Ribera , el tacto en la pintura.
“Dios no tiene otras manos sino
las nuestras” dijo Santa Teresa. Parece que estas manos de Dios encarnaron en las pintadas
por José de Ribera.
Huesudas y pálidas en el místico,
sarmentosas y rudas en anacoretas y penitentes, delicadas en magdalenas y vírgenes, hinchadas por las
intemperies en los pedigüeños que se
asoman a su apostolado. Manos ancianas
desgastadas por la vida, aferradas a los días y
encallecidas de quienes han escarbado la tierra con sus manos.
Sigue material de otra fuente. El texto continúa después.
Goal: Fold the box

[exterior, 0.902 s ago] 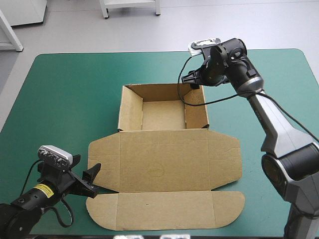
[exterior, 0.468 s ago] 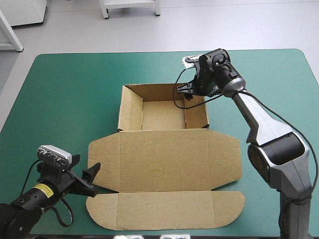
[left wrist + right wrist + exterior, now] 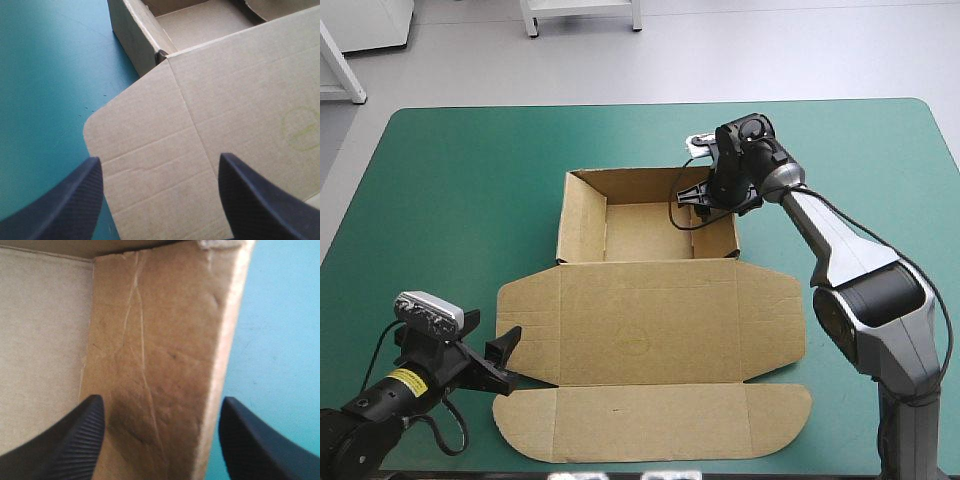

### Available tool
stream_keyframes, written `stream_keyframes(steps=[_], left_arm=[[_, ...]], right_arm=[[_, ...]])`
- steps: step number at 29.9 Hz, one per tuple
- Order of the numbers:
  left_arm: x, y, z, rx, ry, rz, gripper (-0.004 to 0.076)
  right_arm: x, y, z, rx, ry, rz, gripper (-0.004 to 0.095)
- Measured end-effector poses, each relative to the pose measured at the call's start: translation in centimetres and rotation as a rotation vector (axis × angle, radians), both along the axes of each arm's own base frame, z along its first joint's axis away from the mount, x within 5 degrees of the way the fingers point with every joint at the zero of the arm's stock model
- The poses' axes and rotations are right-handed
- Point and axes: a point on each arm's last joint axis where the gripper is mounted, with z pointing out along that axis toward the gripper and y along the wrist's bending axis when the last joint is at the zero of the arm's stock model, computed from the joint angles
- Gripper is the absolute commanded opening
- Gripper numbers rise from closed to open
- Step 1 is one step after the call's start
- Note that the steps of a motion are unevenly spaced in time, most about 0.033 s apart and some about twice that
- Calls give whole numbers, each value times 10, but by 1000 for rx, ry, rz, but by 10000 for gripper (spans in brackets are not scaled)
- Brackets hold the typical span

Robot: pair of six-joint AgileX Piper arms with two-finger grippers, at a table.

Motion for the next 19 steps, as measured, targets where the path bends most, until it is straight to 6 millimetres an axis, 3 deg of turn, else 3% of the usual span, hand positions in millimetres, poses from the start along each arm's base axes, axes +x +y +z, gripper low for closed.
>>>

Todas tienen el peso de una
existencia, trasmiten sus fatigas.
Debieron ser a imagen y semejanza
del Españoleto, nacido en 1591, crecido con la lezna, las hormas y los tafiletes de la zapatería paterna, el
niño descubrió la pintura en los retablos de Játiva, las del Maestro de Perea o
de Juan de Juanes, entre muchos ejemplos. Pudo pasar al taller de Ribalta antes
de marchar a Italia, descubrir a
Caravaggio que salpicaría su pintura de sombras y crudeza, y trabajar con Fanzago, con quien buscó en la
concreción visual de las formas , la emoción del movimiento. Manos que ya exhaustas
y temblorosas, pintaron el mismo año de su muerte, 1652 , esa sinfonía de
movimientos, luces y colores que es la Comunión de los Apóstoles en la napolitana iglesia
de San Martino.
Pintado cada hueso, cada músculo,
cada arruga, la piel tatuada con las inclemencias del destino, pero también
cada nervio, cada pulsión de la sangre, manos que oran et laboran, su tacto
llega hasta nuestra mirada, palpamos la oscuridad que las rodea, hasta donde no
llega la vista. Allí los cráneos, los
devocionarios, los instrumentos del martirio…
sus fondos tienen la oscuridad de la muerte. Donde esta carne,
atravesada por el dolor, vive. Nos señala y nos convoca.